**TASK DETAILS**
Could you restate every record below word for word?

Stored dataset items
_ _ _
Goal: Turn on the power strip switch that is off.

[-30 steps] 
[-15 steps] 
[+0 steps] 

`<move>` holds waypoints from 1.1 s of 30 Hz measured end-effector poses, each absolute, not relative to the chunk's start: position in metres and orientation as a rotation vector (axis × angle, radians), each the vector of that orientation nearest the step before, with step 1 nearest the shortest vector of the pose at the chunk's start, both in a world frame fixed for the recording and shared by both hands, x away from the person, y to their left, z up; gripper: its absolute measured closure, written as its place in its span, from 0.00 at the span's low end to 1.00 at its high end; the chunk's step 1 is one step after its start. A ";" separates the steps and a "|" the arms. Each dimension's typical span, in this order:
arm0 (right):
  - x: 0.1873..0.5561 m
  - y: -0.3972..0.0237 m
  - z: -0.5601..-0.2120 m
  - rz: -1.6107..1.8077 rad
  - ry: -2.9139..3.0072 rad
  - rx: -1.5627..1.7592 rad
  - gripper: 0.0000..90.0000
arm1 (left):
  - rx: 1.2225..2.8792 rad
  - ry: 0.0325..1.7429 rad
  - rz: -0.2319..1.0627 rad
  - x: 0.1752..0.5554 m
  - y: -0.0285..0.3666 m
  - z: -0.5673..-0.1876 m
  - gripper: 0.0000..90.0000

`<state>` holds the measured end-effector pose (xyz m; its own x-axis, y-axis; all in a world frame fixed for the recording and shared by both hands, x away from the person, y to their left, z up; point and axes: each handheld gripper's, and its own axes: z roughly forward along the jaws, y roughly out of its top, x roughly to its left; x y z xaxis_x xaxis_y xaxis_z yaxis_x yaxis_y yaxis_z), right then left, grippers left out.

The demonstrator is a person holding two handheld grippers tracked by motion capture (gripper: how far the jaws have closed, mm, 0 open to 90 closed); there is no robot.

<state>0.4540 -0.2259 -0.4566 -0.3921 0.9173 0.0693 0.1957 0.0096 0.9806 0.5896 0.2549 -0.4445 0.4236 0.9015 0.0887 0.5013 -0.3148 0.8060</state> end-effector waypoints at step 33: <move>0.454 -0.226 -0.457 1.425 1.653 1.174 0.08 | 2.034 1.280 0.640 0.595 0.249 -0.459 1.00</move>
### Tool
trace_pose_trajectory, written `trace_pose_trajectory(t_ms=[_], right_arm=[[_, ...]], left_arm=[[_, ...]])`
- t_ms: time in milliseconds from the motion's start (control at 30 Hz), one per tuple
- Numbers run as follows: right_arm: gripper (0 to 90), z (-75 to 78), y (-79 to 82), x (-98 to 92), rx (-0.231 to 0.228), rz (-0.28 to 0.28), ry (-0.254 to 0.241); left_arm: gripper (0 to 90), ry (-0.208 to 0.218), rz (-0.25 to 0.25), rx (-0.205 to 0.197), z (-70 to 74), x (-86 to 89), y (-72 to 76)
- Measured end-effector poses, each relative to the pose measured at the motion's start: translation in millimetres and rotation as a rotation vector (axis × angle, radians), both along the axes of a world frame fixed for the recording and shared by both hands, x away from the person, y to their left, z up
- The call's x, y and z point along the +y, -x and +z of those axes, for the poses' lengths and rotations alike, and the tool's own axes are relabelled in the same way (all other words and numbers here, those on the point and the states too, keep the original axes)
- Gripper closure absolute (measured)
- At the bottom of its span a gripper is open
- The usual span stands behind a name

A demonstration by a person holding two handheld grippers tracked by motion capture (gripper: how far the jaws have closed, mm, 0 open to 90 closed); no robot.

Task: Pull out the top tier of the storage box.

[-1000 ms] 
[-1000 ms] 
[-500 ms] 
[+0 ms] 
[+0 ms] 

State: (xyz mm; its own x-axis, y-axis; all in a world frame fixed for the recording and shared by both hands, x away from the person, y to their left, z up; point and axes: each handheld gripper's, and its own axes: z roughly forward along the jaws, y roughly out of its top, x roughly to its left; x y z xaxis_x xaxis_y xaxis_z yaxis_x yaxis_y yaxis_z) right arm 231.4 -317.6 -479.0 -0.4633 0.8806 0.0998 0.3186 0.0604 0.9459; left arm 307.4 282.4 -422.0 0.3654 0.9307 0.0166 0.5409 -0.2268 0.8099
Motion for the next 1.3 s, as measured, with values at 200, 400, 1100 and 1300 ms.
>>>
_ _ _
**EXERCISE RESULT**
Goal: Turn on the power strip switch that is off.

[-30 steps] 
[-15 steps] 
[+0 steps] 

`<move>` holds waypoints from 1.1 s of 30 Hz measured end-effector poses, each absolute, not relative to the chunk's start: position in metres and orientation as a rotation vector (axis × angle, radians), each the vector of that orientation nearest the step before, with step 1 nearest the shortest vector of the pose at the chunk's start, both in a world frame fixed for the recording and shared by both hands, x away from the person, y to their left, z up; gripper: its absolute measured closure, written as its place in its span, from 0.00 at the span's low end to 1.00 at its high end; the chunk's step 1 is one step after its start. A ";" separates the steps and a "|" the arms. Each dimension's typical span, in this order:
arm0 (right):
  - x: 0.1873..0.5561 m
  - y: -0.3972..0.0237 m
  - z: -0.5601..-0.2120 m
  - rz: -1.6107..1.8077 rad
  - ry: -2.9139..3.0072 rad
  - rx: -1.5627..1.7592 rad
  - gripper: 0.0000..90.0000
arm1 (left):
  - rx: 1.2225..2.8792 rad
  - ry: 0.0325..1.7429 rad
  - rz: -0.2319..1.0627 rad
  - x: 0.1752..0.5554 m
  - y: -0.0285..0.3666 m
  - z: -0.5673..-0.1876 m
  - gripper: 0.0000..90.0000

`<state>` holds the measured end-effector pose (xyz m; its own x-axis, y-axis; all in a world frame fixed for the recording and shared by both hands, x away from the person, y to their left, z up; point and axes: each handheld gripper's, and its own axes: z roughly forward along the jaws, y roughly out of its top, x roughly to its left; x y z xaxis_x xaxis_y xaxis_z yaxis_x yaxis_y yaxis_z), right then left, grippers left out.

The demonstrator is a person holding two handheld grippers tracked by motion capture (gripper: how far the jaws have closed, mm, 0 open to 90 closed); there is no robot.

<state>0.4540 -0.2259 -0.4566 -0.3921 0.9173 0.0693 0.1957 0.0096 0.9806 0.5896 0.2549 -0.4445 0.4236 0.9015 0.0887 0.5013 -0.3148 0.8060</state> end-effector waypoints at step 33: <move>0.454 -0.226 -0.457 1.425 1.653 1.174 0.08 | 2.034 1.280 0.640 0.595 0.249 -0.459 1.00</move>
### Tool
trace_pose_trajectory, written `trace_pose_trajectory(t_ms=[_], right_arm=[[_, ...]], left_arm=[[_, ...]])`
- t_ms: time in milliseconds from the motion's start (control at 30 Hz), one per tuple
- Numbers run as follows: right_arm: gripper (0 to 90), z (-75 to 78), y (-79 to 82), x (-98 to 92), rx (-0.231 to 0.228), rz (-0.28 to 0.28), ry (-0.254 to 0.241); left_arm: gripper (0 to 90), ry (-0.208 to 0.218), rz (-0.25 to 0.25), rx (-0.205 to 0.197), z (-70 to 74), x (-86 to 89), y (-72 to 76)
- Measured end-effector poses, each relative to the pose measured at the motion's start: translation in millimetres and rotation as a rotation vector (axis × angle, radians), both along the axes of a world frame fixed for the recording and shared by both hands, x away from the person, y to their left, z up
- The call's x, y and z point along the +y, -x and +z of those axes, for the poses' lengths and rotations alike, and the tool's own axes are relabelled in the same way (all other words and numbers here, those on the point and the states too, keep the original axes)
- Gripper closure absolute (measured)
- At the bottom of its span a gripper is open
- The usual span stands behind a name

A demonstration by a person holding two handheld grippers tracked by motion capture (gripper: how far the jaws have closed, mm, 0 open to 90 closed); no robot.

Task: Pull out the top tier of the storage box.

[-1000 ms] 
[-1000 ms] 
[-500 ms] 
[+0 ms] 
[+0 ms] 

State: (xyz mm; its own x-axis, y-axis; all in a world frame fixed for the recording and shared by both hands, x away from the person, y to their left, z up; point and axes: each handheld gripper's, and its own axes: z roughly forward along the jaws, y roughly out of its top, x roughly to its left; x y z xaxis_x xaxis_y xaxis_z yaxis_x yaxis_y yaxis_z) right arm 231.4 -317.6 -479.0 -0.4633 0.8806 0.0998 0.3186 0.0604 0.9459; left arm 307.4 282.4 -422.0 0.3654 0.9307 0.0166 0.5409 -0.2268 0.8099
Motion for the next 1.3 s, as measured, with values at 200, 400, 1100 and 1300 ms.
>>>

This exercise requires nothing more.